«Margin Call» avait démontré le talent de J.C. Chandor, confirmé deux ans plus tard avec «All is lost», conjugué à la participation de Robert Redford, encore en très grande forme.
Le metteur en scène est de retour, avec un budget plus conséquent et de grandes ambitions. La distribution, elle, brille une fois de plus, puisque Oscar Isaac et Jessica Chastain sont de l’aventure.

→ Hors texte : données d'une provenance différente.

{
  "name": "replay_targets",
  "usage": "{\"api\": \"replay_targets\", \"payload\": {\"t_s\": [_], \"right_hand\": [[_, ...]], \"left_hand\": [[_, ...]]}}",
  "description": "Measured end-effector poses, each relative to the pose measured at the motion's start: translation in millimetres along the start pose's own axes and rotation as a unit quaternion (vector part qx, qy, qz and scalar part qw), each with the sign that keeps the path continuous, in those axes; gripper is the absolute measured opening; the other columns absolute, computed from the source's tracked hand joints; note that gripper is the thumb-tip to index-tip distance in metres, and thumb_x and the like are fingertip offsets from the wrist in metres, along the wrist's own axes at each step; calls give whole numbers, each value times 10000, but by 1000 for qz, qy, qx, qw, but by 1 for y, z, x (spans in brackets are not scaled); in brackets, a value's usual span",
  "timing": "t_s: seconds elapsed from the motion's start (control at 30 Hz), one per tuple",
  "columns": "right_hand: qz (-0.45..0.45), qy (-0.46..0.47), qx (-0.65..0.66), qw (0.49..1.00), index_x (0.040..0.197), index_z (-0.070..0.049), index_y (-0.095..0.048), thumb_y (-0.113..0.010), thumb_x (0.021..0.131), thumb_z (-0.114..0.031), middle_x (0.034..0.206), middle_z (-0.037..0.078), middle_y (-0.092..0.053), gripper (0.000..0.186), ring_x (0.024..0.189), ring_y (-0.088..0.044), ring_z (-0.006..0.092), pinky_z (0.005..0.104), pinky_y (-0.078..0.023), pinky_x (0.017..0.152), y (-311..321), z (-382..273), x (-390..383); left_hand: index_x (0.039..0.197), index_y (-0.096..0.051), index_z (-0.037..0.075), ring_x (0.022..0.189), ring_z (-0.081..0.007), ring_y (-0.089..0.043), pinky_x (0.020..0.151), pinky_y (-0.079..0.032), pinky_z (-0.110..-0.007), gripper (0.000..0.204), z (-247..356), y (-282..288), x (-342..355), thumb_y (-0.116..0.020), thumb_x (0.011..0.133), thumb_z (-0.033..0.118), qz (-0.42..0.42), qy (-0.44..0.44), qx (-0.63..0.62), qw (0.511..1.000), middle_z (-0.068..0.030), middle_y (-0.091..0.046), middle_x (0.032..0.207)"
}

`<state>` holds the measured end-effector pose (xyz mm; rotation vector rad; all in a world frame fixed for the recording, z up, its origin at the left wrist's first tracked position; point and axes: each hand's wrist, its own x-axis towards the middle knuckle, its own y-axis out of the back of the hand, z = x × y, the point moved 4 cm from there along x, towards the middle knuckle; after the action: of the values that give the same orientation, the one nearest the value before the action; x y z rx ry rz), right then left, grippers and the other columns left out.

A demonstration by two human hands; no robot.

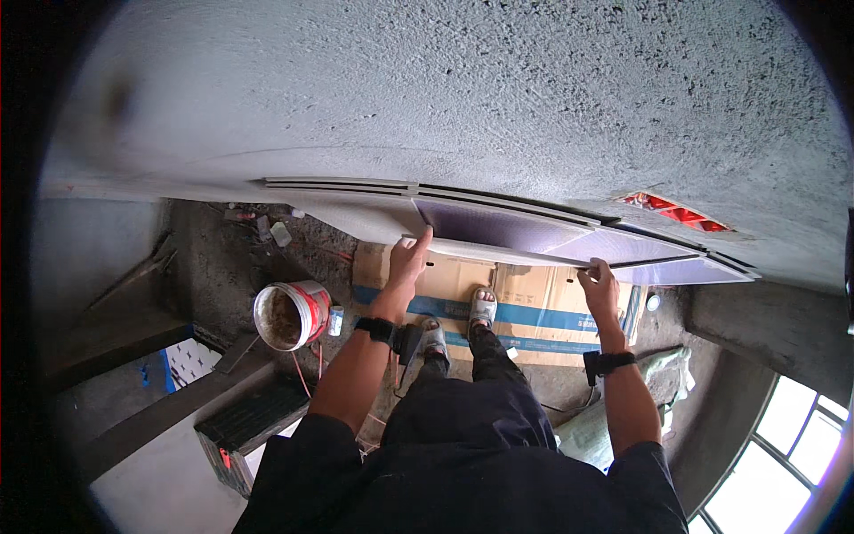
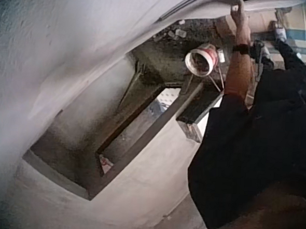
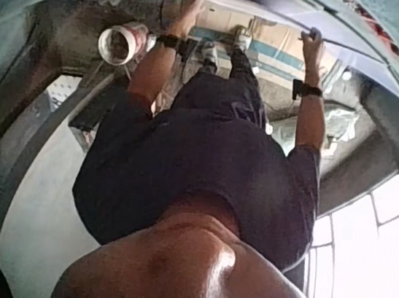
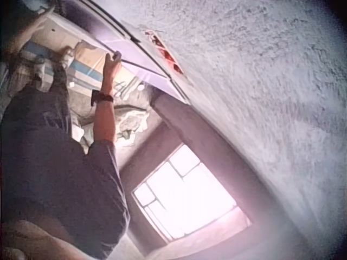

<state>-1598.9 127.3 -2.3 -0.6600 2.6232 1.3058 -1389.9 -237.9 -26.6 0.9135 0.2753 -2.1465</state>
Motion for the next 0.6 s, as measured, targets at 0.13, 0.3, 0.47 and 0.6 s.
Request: {"api": "replay_targets", "payload": {"t_s": [0.13, 0.3, 0.47, 0.6], "right_hand": [[32, -2, 38, 999, 1265, -2, -523, -670, 804, -284, 1149, 231, -639, 560, 1060, -634, 338, 411, -486, 899, -10, 0, 9], [58, -8, 46, 997, 1291, 30, -488, -618, 808, -291, 1187, 260, -614, 594, 1100, -604, 386, 432, -461, 935, -16, -4, 20], [72, -16, 14, 997, 1281, 43, -493, -617, 802, -305, 1154, 260, -628, 605, 1103, -594, 402, 436, -454, 940, -20, -8, 27], [94, -18, 18, 995, 1254, 30, -516, -636, 786, -303, 1115, 273, -633, 587, 1078, -591, 426, 457, -450, 925, -21, -9, 32]], "left_hand": [[919, -550, 3, 631, -107, -425, 541, -392, -287, 656, 12, -4, 16, -715, 750, 615, 14, -25, 13, 1000, 25, -415, 703], [1066, -539, -95, 630, -109, -439, 512, -382, -286, 861, 15, -5, 30, -724, 707, 665, 36, 4, 45, 998, -8, -460, 721], [1272, -455, -81, 953, -199, -480, 767, -435, -391, 986, 20, -7, 35, -698, 708, 690, 27, 29, 56, 998, -106, -497, 1071], [1411, -326, -34, 1241, -280, -447, 994, -436, -505, 1076, 23, -9, 36, -672, 716, 710, -17, 43, 62, 997, -153, -432, 1361]]}}
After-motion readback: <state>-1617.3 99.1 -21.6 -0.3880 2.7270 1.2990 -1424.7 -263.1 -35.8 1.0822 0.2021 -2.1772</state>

Au départ, un récit simple mais toujours en lien avec une crise, ici la violence, après celle de la finance de «Margin Call» et métaphorique du capitalisme grandissant dans «All is lost». Le scénario donc, centré sur le début des années 80 à New York, années de violence marquées, s’ingénue à dépeindre les contours de la réussite et du rêve américain. Si sur le sujet beaucoup de longs métrages ont déjà vu le jour, dans son traitement et dans le discours, J.C. Chandor fait peau neuve, avec talent. On sent bien évidemment, dans la continuité de sa filmographie, cette envie d’aller vers un classicisme cinématographique, proche d’un Sydney Lumet, ici du moins, ou plus récemment, celui de James Gray, qui bien qu’ayant sa propre grammaire, s’en rapproche par instants (façon de filmer New York, mise en relief importante du caractère prononcé de ses personnages, et de leurs interactions…).
Nous sommes proches des accents shakespeariens, sans jamais vraiment y perdre pieds, fautes d’enjeux majeurs dans l’évolution du couple interprétés par Jessica Chastain et Oscar Isaac. Le récit et la mise en scène du film se recentrent plus sur les chemins possibles, bons ou mauvais, pour accéder à la réussite. A ce titre, l’ambivalence et les multiplicités des choix qui s’offrent aux personnages principaux réveil l’enjeu de «A most violent year». Comment naviguer entre moralité et accessibilité à ses plus grands rêves. C’est sur ce point, en prenant son temps, que le réalisateur apporte une conclusion intéressante, sans pour autant en avoir mis de côté les risques encourus.
Scénario efficace, mise en scène encore une fois raffinée, voire théâtrale, dans sa structure. Ajoutons à cela une photo laiteuse de Bradford Young et le tout est réellement captivant.
En parlant dans un même élan des dilemmes moraux et de la vie d’un couple au cœur des années 80, et en conjuguant l’ensemble avec un regard informé et critique de la naissance du capitalisme, J.C. Chandor livre un film très honnête dont le néoclassicisme rappelle les meilleurs films de certains réalisateurs (Lumet, Pollack…) auxquels il semble rendre hommage. On peut également évoquer une interprétation brillante qui ne dénote pas, bien au contraire, dans l’ensemble picturale et de fond que tente humblement de filmer J.C. Chandor. Une belle note de «vrai» cinéma, presque à l’ancienne.